Taux : la Fed et la BCE ne sont plus sur la même longueur d’onde

06/01/2025

L’année 2025 marque un tournant pour les politiques monétaires de la Réserve fédérale et de la Banque centrale européenne. Alors que l’une va devoir redoubler de prudence, l’autre doit poursuivre sa baisse des taux pour relancer l’économie. Le point sur ces deux politiques monétaires diamétralement opposées.

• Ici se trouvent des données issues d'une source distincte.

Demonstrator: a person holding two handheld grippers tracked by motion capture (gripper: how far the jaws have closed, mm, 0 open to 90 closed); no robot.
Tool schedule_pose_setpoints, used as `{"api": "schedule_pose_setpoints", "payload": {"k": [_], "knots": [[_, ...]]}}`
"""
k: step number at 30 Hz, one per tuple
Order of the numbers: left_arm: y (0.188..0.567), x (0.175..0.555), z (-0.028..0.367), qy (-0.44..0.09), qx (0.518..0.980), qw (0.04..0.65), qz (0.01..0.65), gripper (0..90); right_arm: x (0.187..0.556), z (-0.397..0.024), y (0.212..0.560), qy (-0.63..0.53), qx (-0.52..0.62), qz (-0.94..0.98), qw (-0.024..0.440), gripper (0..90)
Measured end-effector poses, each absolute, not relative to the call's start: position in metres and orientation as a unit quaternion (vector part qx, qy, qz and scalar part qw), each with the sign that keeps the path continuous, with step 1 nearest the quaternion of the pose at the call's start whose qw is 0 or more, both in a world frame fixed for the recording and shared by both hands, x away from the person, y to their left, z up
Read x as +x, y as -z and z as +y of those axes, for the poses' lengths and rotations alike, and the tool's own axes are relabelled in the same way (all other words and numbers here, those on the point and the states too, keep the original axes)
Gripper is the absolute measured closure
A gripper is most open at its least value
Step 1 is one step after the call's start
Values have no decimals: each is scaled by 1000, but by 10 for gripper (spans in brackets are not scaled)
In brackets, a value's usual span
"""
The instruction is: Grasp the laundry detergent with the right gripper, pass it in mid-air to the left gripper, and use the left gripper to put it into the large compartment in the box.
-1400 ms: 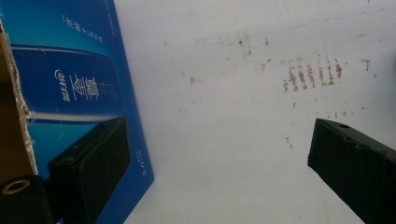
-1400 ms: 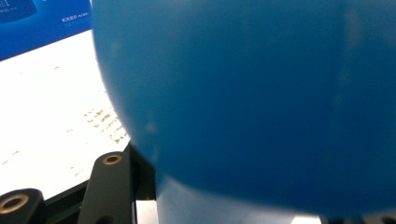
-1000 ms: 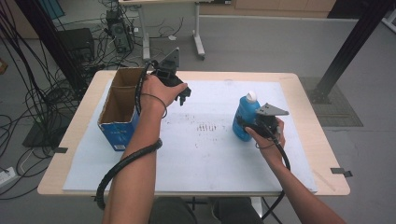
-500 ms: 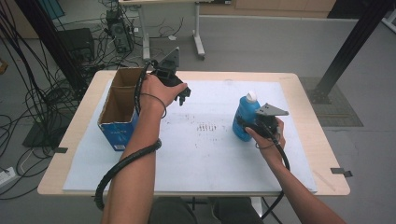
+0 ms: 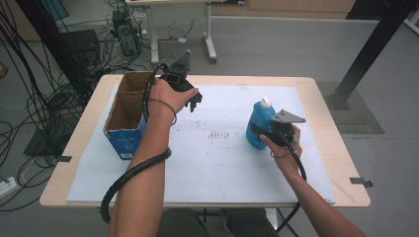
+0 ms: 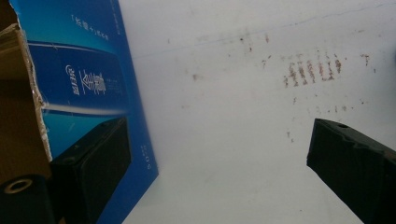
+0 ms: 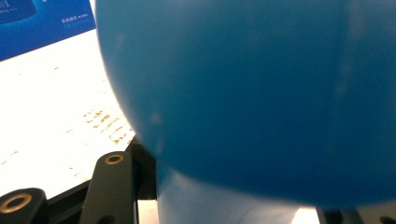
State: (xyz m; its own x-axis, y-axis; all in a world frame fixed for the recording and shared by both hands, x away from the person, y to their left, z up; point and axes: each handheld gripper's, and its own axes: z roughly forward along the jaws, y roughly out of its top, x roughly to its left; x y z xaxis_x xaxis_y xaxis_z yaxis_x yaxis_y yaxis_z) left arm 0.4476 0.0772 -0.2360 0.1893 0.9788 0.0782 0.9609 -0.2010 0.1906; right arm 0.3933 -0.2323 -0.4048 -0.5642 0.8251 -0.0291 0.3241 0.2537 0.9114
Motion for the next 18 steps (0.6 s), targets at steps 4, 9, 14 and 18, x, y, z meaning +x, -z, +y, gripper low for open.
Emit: {"api": "schedule_pose_setpoints", "payload": {"k": [4, 9, 14, 18], "knots": [[236, 448, 77, -91, 770, 48, 629, 68, 393, -232, 405, -475, 386, 745, 264, 444], [235, 447, 77, -93, 769, 49, 630, 68, 393, -232, 405, -476, 387, 744, 264, 447], [233, 447, 77, -93, 769, 48, 630, 68, 393, -232, 405, -477, 388, 744, 263, 448], [233, 447, 77, -94, 769, 50, 630, 68, 393, -232, 405, -477, 389, 743, 262, 448]]}}
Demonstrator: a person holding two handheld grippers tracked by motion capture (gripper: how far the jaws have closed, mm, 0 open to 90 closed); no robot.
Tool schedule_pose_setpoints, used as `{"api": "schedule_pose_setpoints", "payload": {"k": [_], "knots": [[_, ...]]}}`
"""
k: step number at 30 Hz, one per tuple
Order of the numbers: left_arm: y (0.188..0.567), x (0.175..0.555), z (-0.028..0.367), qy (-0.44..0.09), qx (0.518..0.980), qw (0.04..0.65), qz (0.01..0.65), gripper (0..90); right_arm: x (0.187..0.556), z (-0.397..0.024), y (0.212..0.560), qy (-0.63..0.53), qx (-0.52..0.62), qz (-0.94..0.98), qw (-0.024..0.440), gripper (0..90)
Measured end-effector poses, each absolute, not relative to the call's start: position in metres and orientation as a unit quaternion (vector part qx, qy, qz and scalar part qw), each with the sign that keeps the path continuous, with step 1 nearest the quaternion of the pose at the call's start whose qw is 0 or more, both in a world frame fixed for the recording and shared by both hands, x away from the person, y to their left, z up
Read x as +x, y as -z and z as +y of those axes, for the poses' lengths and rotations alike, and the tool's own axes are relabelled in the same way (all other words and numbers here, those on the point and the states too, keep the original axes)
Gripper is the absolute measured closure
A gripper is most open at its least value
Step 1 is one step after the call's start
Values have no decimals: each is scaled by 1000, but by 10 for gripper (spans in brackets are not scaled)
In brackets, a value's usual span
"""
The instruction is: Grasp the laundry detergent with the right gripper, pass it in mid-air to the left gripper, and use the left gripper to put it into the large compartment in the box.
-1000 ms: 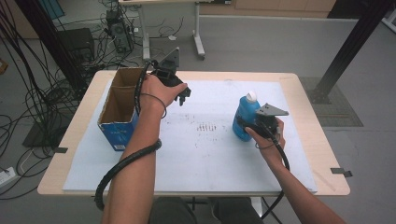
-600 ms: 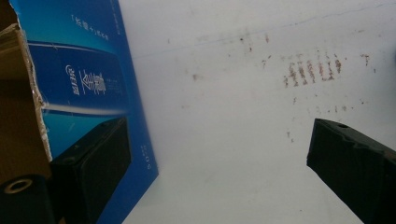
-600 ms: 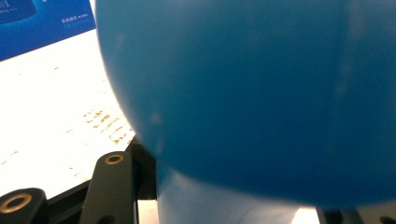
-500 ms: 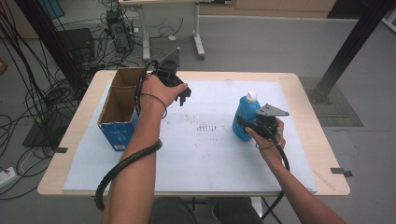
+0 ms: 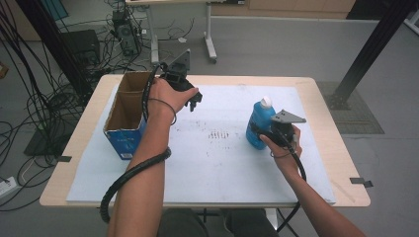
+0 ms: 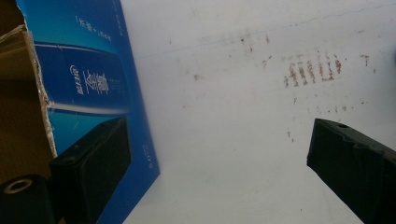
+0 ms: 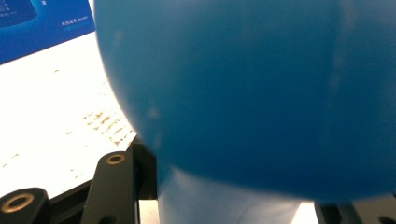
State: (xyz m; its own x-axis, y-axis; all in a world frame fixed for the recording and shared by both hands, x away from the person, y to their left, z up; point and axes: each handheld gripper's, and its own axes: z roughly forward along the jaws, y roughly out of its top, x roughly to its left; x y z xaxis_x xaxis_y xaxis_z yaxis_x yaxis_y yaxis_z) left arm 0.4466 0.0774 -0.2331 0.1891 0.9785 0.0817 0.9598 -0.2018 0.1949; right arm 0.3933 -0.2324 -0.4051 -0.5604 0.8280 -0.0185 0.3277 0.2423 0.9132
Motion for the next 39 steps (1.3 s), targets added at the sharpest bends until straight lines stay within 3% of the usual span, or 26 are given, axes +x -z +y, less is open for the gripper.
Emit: {"api": "schedule_pose_setpoints", "payload": {"k": [39], "knots": [[232, 447, 73, -93, 771, 49, 628, 66, 393, -232, 406, -478, 391, 740, 266, 451]]}}
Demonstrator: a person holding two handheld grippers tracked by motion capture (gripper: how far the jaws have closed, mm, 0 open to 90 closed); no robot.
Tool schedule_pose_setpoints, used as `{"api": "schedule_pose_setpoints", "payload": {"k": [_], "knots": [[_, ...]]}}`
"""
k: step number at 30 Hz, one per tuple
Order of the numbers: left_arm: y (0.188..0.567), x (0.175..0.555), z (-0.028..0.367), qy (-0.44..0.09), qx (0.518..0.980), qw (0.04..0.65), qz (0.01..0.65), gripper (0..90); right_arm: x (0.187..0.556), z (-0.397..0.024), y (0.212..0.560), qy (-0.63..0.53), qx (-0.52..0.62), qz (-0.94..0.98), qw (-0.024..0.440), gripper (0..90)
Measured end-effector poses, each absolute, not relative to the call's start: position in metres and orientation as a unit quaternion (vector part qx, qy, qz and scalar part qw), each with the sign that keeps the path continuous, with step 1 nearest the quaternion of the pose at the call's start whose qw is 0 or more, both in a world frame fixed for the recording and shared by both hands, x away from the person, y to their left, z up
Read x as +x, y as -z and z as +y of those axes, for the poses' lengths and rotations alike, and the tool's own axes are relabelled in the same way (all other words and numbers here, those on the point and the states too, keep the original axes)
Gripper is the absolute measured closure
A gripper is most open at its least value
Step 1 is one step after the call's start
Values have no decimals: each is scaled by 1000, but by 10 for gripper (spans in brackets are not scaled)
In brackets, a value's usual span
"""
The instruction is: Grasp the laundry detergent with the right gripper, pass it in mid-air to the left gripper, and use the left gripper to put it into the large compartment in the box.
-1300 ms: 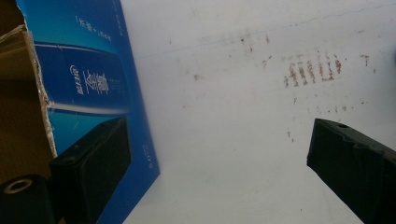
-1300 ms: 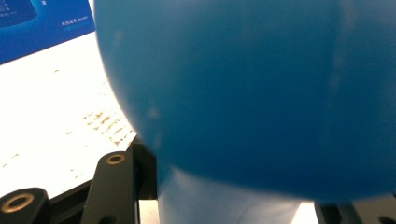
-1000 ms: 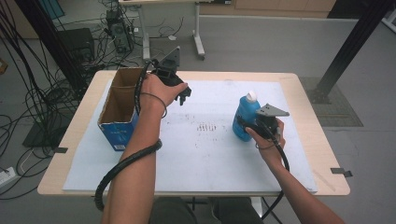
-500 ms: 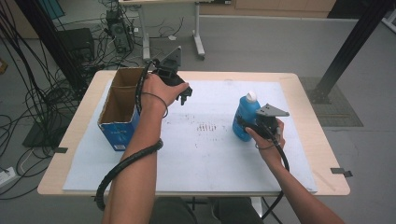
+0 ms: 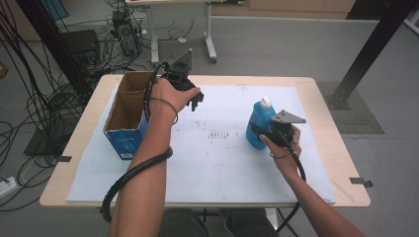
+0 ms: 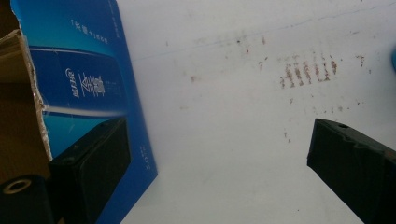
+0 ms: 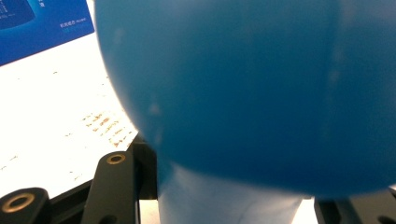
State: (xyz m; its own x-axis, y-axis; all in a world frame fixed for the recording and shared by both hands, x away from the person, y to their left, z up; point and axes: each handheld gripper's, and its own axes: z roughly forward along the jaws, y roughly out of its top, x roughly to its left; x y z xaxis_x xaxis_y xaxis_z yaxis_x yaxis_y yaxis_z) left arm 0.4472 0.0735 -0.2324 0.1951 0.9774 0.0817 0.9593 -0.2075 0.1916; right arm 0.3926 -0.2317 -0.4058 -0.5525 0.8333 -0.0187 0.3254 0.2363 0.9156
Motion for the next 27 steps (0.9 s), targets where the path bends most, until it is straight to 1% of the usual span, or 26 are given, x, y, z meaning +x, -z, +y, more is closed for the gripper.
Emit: {"api": "schedule_pose_setpoints", "payload": {"k": [19, 27], "knots": [[232, 447, 73, -92, 771, 50, 628, 65, 393, -232, 406, -479, 392, 739, 265, 452], [230, 447, 69, -92, 778, 50, 620, 65, 395, -234, 405, -481, 388, 744, 256, 454]]}}
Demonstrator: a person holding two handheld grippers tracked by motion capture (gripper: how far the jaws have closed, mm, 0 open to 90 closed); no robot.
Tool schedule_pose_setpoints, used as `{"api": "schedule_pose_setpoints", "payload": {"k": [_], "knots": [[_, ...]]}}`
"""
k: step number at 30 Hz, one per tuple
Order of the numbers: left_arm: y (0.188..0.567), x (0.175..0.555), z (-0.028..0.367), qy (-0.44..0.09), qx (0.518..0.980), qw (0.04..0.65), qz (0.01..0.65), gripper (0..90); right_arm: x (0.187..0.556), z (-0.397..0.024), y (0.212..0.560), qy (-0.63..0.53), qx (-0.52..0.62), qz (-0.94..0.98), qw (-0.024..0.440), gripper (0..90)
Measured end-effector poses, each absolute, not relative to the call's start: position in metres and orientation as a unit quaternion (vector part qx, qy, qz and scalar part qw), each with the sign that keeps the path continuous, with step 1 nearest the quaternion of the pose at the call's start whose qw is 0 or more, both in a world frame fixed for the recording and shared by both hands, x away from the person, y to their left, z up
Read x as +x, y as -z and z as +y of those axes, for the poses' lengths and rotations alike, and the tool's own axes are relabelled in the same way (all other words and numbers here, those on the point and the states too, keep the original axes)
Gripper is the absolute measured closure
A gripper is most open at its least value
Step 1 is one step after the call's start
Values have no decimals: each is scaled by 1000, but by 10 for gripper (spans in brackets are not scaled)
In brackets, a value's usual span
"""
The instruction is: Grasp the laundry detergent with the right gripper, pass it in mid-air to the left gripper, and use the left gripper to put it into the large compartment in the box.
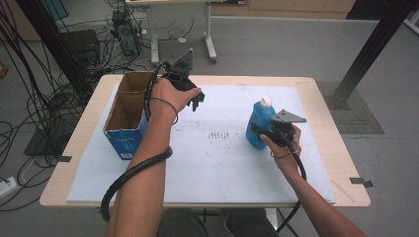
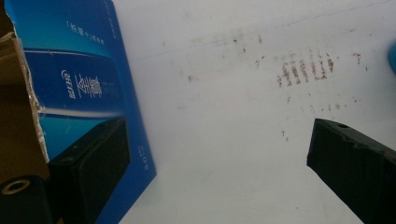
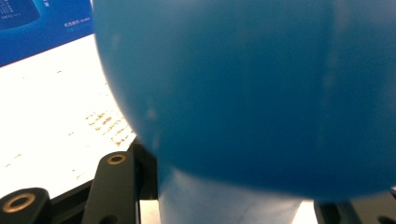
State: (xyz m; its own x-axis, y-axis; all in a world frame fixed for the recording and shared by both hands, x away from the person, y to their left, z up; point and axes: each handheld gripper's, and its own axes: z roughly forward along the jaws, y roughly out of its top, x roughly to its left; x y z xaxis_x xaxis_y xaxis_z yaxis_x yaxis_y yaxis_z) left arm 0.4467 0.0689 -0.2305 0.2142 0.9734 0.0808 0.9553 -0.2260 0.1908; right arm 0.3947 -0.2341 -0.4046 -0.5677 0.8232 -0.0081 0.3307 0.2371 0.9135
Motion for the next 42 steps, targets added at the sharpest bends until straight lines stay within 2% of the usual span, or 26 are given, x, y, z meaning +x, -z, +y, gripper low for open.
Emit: {"api": "schedule_pose_setpoints", "payload": {"k": [6, 23, 31, 42], "knots": [[218, 444, 64, -95, 792, 54, 601, 64, 397, -239, 394, -482, 385, 748, 245, 455], [166, 443, 56, -103, 848, 66, 516, 62, 428, -245, 320, -489, 329, 788, 179, 454], [138, 445, 54, -112, 867, 71, 481, 57, 450, -234, 288, -489, 305, 804, 146, 454], [114, 448, 57, -115, 892, 61, 433, 64, 472, -210, 267, -488, 262, 825, 110, 453]]}}
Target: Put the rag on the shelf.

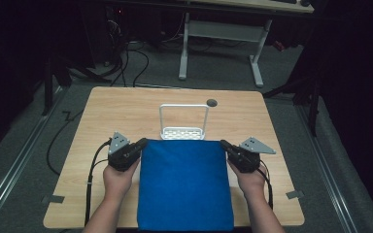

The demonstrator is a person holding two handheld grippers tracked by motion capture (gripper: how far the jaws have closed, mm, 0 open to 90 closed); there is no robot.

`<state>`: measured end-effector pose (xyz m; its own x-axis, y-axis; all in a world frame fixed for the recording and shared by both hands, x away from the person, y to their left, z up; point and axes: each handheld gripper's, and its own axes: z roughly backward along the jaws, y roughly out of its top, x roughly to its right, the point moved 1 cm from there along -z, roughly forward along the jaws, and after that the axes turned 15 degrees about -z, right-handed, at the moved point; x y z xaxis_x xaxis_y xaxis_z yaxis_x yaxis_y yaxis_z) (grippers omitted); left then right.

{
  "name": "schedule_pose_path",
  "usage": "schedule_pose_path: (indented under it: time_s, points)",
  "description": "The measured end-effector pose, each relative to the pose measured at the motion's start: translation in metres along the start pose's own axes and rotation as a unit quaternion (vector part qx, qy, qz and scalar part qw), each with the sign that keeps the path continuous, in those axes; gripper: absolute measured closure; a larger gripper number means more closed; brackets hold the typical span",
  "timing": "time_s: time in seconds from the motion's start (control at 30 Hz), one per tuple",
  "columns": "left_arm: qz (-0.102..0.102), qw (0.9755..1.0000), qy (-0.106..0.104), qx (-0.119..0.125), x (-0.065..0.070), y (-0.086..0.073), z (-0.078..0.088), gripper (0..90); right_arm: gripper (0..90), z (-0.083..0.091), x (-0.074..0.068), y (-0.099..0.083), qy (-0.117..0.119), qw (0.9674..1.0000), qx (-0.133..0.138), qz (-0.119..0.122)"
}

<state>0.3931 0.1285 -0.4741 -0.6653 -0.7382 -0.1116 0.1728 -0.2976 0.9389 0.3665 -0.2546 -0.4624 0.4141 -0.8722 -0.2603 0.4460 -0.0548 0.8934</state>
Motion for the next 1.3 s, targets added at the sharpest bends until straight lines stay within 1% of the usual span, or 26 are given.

La politique trumpiste au cœur des décisions de la Fed

Il n’y a pas seulement un océan qui sépare la Réserve fédérale de la Banque centrale européenne (BCE), il y a également l’ombre de Donald Trump. Ou plus exactement celle de son programme économique. Alors que le nouveau président des Etats-Unis s’apprête à prendre ses fonctions, les deux banques centrales se préparent à ajuster leur politique monétaire en conséquence. Pour rappel, Donald Trump, élu à nouveau président des Etats-Unis, envisage d’appliquer une politique économique agressive, notamment à travers une hausse des taxes sur les importations européennes.

Jusqu’à présent, la Fed et la BCE suivaient des trajectoires similaires. La Fed fut la première à relever ses taux directeurs en mars 2022 en raison de l’inflation, suivi, au mois de juillet par la BCE. En 2024, c’est la BCE qui ouvre la voie à une première baisse des taux en juin dernier. À la fin de l’année, les deux banques centrales étaient au coude-à-coude, ayant respectivement baissé leur taux d’un point de pourcentage.

Désormais, leurs chemins vont se séparer. Le président de la Fed, Jerome Powell, l’a annoncé dès le mois de décembre 2024 : « Nous allons aller plus lentement ». Les experts envisagent seulement deux baisses d’un quart de point pour 2025, contre trois auparavant. Ce rétropédalage s’explique par le risque de retour de l’inflation. Un scénario hautement probable si Donald Trump applique son programme à la lettre, notamment la lutte contre l’immigration, l’instauration des droits de douane et les baisses d’impôts massives. « La Fed a laissé entendre qu’elle n’allait pas devancer les effets de ces mesures, mais qu’elle les prendrait en compte au fur et à mesure de leur entrée en vigueur », détaillent les économistes d’ING. Il faudra, toutefois, attendre le printemps prochain pour voir les premiers effets des décisions de l’administration Trump sur l’économie américaine.

La course contre la montre de la BCE

De l’autre côté de l’Atlantique, la BCE a aussi les yeux rivés sur la Maison Blanche, mais la dynamique est différente. Dans une vidéo de vœux, postée sur le réseau social X, la présidente, Christine Lagarde a annoncé : « Nous avons fait des progrès significatifs en 2024 dans la réduction de l’inflation et nous espérons que 2025 sera l’année où nous atteindrons l’objectif prévu et planifié dans notre stratégie ». L’objectif en question est la hausse des prix de la consommation de 2 % sur douze mois glissants. Ainsi, les marchés visent une baisse d’un quart de point des taux directeurs à chacune des prochaines réunions de la BCE jusqu’au mois de juin. Si cette théorie se confirme le taux de dépôt serait porté à 2 %, soit une baisse d’un point de pourcentage en six mois.

Cette succession de baisses est confortée par l’urgence de la situation européenne. En effet, la BCE souhaite soutenir l’économie, déjà atone, avant l’application de la pénalisation des exportations vers les États-Unis. L’instauration de nouveaux droits de douane viendrait freiner une économie qui peine déjà à redémarrer. La crise du commerce mondial, qui viendrait s’ajouter aux incertitudes politiques en France et en Allemagne, refroidirait la consommation des ménages européens. Pour palier ce problème, la BCE envisage de sortir rapidement du territoire restrictif qui freine l’économie en atteignant le taux neutre.

Au sein du Conseil des gouverneurs, les avis sont partagés sur la notion de taux neutre, soit le taux qui n’entraîne pas de surchauffe économique ou de ralentissement. Pour Christine Lagarde, ce taux se situe « entre 1,75 % et 2,5 % ». C’est pourquoi plusieurs baisses de taux pourraient permettre d’atteindre ce taux neutre rapidement. Pour certains banquiers centraux, les « faucons », partisans de l’orthodoxie monétaire, ce taux se situe dans la fourchette haute. Pour les « colombes », favorables au soutien de l’économie, ce taux est plus proche de 1,5 %. Toutefois, la prudence est de mise et la BCE a précisé qu’elle ajustera sa politique monétaire « réunion par réunion, en fonction des données disponibles ». Autrement dit, en cas de signes de forte détérioration de l’économie, la BCE se tient prête à réagir et reste attentive à ce qui se passe de l’autre côté de l’Atlantique.